● EXERCISE PROMPT
Below are lines of data; restate word for word those running from the line containing "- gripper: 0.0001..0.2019" to the line containing "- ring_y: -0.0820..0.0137", inclusive, and no others.

● DATA SECTION
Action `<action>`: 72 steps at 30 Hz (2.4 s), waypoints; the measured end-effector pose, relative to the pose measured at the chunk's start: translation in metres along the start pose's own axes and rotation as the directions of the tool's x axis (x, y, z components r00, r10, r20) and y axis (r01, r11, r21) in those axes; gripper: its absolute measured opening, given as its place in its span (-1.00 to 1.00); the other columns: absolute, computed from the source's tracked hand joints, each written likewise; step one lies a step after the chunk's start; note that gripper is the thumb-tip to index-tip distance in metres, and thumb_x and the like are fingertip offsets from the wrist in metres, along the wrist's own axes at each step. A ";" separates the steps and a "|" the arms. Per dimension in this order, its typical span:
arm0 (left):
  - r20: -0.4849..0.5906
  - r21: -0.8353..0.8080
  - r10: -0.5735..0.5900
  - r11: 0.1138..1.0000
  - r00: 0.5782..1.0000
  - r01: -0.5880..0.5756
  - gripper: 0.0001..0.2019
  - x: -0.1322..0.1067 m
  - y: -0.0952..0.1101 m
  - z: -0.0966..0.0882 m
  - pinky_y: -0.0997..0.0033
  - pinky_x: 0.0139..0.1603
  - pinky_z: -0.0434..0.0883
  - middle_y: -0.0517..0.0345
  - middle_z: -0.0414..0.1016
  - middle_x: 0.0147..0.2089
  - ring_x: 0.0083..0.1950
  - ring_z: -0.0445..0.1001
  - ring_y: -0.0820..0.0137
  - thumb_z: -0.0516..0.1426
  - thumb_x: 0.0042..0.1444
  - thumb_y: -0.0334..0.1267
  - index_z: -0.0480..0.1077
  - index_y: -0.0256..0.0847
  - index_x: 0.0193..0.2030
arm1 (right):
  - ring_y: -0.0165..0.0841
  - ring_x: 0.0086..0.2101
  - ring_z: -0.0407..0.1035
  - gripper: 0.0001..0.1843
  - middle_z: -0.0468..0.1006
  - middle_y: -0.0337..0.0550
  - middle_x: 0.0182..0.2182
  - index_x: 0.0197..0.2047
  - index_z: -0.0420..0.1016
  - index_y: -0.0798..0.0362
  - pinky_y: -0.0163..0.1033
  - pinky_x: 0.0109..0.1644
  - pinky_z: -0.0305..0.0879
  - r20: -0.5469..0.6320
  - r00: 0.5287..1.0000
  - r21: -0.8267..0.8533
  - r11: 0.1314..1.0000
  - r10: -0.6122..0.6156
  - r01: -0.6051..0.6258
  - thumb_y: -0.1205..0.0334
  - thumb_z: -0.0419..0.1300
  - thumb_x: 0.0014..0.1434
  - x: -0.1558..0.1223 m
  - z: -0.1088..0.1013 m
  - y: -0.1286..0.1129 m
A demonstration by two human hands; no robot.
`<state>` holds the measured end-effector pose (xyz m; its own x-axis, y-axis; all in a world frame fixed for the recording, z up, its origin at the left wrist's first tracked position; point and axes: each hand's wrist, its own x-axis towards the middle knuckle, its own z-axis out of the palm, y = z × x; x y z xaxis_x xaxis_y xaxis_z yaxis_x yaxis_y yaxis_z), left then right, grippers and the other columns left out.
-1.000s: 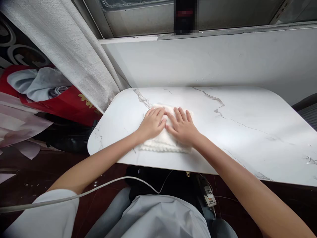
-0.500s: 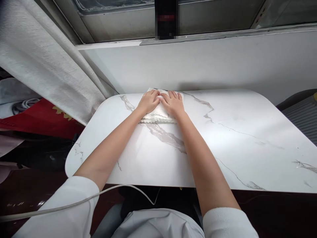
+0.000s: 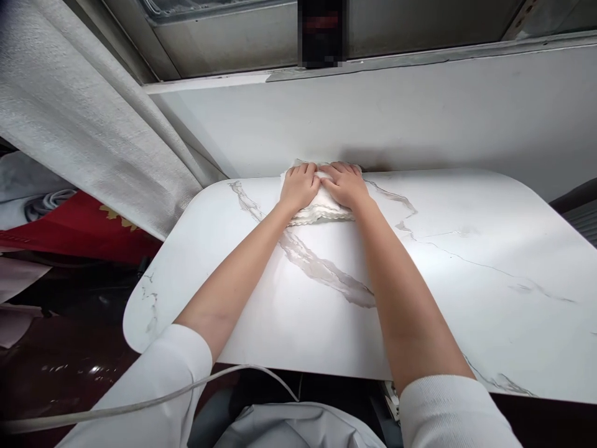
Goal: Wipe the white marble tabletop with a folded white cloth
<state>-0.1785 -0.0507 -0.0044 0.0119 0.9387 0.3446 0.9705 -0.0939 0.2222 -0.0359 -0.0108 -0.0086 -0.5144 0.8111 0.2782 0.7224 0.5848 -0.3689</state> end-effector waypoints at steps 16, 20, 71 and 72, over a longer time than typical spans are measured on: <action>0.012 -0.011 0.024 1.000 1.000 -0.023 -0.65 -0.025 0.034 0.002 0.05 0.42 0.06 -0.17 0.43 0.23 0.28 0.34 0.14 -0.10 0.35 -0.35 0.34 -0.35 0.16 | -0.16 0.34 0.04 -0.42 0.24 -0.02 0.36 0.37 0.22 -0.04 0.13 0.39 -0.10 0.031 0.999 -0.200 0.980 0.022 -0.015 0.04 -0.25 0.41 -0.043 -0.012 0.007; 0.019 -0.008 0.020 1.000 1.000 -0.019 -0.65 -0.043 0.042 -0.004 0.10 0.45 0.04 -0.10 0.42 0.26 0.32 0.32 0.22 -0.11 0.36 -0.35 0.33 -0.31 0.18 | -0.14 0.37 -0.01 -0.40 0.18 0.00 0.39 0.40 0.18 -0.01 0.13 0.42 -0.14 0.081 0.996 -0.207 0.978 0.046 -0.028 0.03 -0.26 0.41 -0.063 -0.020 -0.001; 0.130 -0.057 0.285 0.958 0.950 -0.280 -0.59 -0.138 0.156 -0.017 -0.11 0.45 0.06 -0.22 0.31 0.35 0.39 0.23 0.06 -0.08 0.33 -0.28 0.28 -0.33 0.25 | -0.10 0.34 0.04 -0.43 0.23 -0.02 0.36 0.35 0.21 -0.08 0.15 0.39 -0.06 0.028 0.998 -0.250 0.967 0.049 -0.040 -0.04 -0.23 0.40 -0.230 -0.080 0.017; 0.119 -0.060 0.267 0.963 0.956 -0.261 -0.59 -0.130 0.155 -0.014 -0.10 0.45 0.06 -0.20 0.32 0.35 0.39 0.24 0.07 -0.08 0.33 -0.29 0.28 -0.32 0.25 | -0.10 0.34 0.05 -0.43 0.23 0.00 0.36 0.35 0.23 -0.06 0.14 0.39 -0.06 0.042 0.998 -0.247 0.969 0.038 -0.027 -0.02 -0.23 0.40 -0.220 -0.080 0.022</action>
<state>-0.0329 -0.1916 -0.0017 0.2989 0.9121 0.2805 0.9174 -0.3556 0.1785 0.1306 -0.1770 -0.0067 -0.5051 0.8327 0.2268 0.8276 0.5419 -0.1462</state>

● TASK RESPONSE
  - gripper: 0.0001..0.2019
  - x: -0.1322..0.1067 m
  - y: -0.0952..0.1101 m
  - z: -0.0966..0.0882 m
  - pinky_y: -0.0997..0.0033
  - pinky_x: 0.0139..0.1603
  - pinky_z: -0.0434..0.0883
  - middle_y: -0.0517..0.0345
  - middle_z: -0.0414..0.1016
  - middle_x: 0.0147..0.2089
  - ring_x: 0.0083..0.1950
  - ring_z: -0.0445..0.1001
  - ring_y: -0.0820..0.0137

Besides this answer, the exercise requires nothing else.